● To do:
Below are some entries. Output each one exactly as it appears.

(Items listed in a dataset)
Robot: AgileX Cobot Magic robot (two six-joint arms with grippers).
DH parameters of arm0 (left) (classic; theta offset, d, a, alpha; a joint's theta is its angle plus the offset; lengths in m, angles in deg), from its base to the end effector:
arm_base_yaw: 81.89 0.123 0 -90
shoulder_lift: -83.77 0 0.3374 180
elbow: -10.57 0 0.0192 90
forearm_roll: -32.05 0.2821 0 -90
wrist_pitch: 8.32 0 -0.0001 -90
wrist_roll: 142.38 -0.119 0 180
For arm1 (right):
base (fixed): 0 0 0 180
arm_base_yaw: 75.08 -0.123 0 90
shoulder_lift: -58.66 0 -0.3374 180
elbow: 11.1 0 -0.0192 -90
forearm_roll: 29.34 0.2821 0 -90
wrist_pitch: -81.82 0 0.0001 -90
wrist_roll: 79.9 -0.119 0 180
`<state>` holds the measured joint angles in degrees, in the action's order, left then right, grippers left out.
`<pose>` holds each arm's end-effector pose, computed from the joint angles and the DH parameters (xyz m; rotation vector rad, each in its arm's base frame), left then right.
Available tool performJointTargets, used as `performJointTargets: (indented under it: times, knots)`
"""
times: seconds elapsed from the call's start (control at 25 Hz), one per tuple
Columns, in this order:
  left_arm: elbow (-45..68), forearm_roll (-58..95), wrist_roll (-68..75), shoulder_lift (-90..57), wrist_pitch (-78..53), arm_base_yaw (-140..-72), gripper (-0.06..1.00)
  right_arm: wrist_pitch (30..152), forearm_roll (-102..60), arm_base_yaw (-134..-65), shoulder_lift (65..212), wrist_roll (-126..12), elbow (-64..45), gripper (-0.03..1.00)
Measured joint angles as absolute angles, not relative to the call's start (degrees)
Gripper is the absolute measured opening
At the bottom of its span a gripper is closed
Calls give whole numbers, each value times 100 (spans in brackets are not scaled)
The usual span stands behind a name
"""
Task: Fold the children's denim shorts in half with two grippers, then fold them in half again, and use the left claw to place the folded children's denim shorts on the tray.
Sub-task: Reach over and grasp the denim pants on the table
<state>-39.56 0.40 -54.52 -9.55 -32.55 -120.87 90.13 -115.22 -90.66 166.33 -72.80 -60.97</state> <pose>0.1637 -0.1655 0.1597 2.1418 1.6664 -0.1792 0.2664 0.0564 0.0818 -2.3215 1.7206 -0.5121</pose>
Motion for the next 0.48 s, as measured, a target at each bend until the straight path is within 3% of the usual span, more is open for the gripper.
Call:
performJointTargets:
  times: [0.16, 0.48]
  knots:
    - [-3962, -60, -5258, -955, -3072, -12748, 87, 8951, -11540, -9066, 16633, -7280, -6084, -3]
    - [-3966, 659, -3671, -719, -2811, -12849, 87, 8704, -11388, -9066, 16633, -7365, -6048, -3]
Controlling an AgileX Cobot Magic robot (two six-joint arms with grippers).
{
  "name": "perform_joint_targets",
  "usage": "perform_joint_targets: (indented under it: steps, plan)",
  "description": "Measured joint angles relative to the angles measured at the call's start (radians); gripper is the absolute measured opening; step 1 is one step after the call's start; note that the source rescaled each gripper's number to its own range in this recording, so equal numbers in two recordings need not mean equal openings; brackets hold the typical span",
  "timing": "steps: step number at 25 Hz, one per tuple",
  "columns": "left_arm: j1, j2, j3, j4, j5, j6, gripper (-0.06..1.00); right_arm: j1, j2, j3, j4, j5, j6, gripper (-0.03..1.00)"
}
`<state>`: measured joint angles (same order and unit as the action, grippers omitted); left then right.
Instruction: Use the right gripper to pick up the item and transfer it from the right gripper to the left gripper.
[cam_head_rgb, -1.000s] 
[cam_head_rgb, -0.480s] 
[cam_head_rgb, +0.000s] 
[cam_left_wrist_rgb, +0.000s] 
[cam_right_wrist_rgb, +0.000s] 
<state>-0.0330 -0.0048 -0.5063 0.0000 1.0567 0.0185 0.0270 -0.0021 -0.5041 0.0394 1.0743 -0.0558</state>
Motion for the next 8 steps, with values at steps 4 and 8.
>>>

● Answer box:
Robot: AgileX Cobot Magic robot (two six-joint arms with grippers).
DH parameters of arm0 (left) (classic; theta offset, d, a, alpha; a joint's theta is its angle plus the offset; lengths in m, angles in deg), from its base to the end effector:
arm_base_yaw: 81.89 0.123 0 -90
shoulder_lift: -83.77 0 0.3374 180
elbow: -10.57 0 0.0192 90
forearm_roll: -32.05 0.2821 0 -90
wrist_pitch: 8.32 0 -0.0001 -90
wrist_roll: 142.38 -0.119 0 180
For arm1 (right):
base (fixed): 0 0 0 180
arm_base_yaw: 75.08 -0.123 0 90
shoulder_lift: -58.66 0 -0.3374 180
elbow: 11.1 0 -0.0192 -90
forearm_roll: 29.34 0.2821 0 -90
wrist_pitch: -81.82 0 0.0001 -90
wrist_roll: 79.9 -0.119 0 180
`<state>` holds the measured joint angles in degrees, in the action's order, left then right, grippers left out.
`<pose>` holds each arm's end-effector pose, computed from the joint angles and the DH parameters (xyz m; rotation vector rad, each in its arm's base frame), left then right.
Available tool performJointTargets, used as `performJointTargets: (indented under it: times, knots)`
"""
times: seconds elapsed from the call's start (control at 25 Hz), one per tuple
Columns, in this order:
  left_arm: elbow (-45..68), forearm_roll (-58..95), wrist_roll (-68..75), shoulder_lift (-90..57), wrist_pitch (-78..53), arm_base_yaw (-140..-72), gripper (-0.06..1.00)
  right_arm: wrist_pitch (30..152), forearm_roll (-102..60), arm_base_yaw (-134..-65), shoulder_lift (65..212), wrist_roll (-126..12), elbow (-64..45), gripper (-0.03..1.00)
Measured joint angles as absolute angles, not relative to the call's start (degrees)
Gripper is the absolute measured opening
At the bottom of its span a gripper is closed
Calls give whole numbers, each value times 100 (spans in brackets are not scaled)
The usual span stands behind a name
"""
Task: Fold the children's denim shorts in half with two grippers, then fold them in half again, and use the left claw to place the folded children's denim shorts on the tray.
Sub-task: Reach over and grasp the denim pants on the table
<state>-39.56 0.40 -54.52 -9.55 -32.55 -120.87 90.13 -115.22 -90.66 166.33 -72.80 -60.97</state> <pose>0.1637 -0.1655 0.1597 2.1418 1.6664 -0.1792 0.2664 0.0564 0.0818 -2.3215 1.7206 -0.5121</pose>
Motion for the next 0.48 s, as measured, a target at each bend until the straight path is within 3% of the usual span, more is open for the gripper.
Call:
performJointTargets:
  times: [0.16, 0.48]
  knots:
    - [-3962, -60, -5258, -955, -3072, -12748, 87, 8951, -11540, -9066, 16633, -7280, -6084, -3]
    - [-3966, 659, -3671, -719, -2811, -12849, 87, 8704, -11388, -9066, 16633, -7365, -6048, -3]
Controlling an AgileX Cobot Magic robot (two six-joint arms with grippers).
{
  "name": "perform_joint_targets",
  "usage": "perform_joint_targets: (indented under it: steps, plan)",
  "description": "Measured joint angles relative to the angles measured at the call's start (radians); gripper is the absolute measured opening; step 1 is one step after the call's start; note that the source rescaled each gripper's number to its own range in this recording, so equal numbers in two recordings need not mean equal openings; brackets hold the typical span",
  "timing": "steps: step number at 25 Hz, one per tuple",
  "columns": "left_arm: j1, j2, j3, j4, j5, j6, gripper (-0.06..1.00); right_arm: j1, j2, j3, j4, j5, j6, gripper (-0.03..1.00)"
}
`<state>`: measured joint angles (same order and unit as the action, grippers omitted); left then right.
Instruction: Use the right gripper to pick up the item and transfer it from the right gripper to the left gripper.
[cam_head_rgb, -1.000s] 
[cam_head_rgb, -0.480s] 
[cam_head_rgb, +0.000s] 
[cam_left_wrist_rgb, +0.000s] 
[cam_right_wrist_rgb, +0.000s] 
<state>-0.0330 -0.0048 -0.5063 0.0000 1.0567 0.0185 0.0270 -0.0021 -0.5041 0.0394 1.0743 -0.0558</state>
Motion for the next 8 steps, with values at steps 4 and 8.
>>>

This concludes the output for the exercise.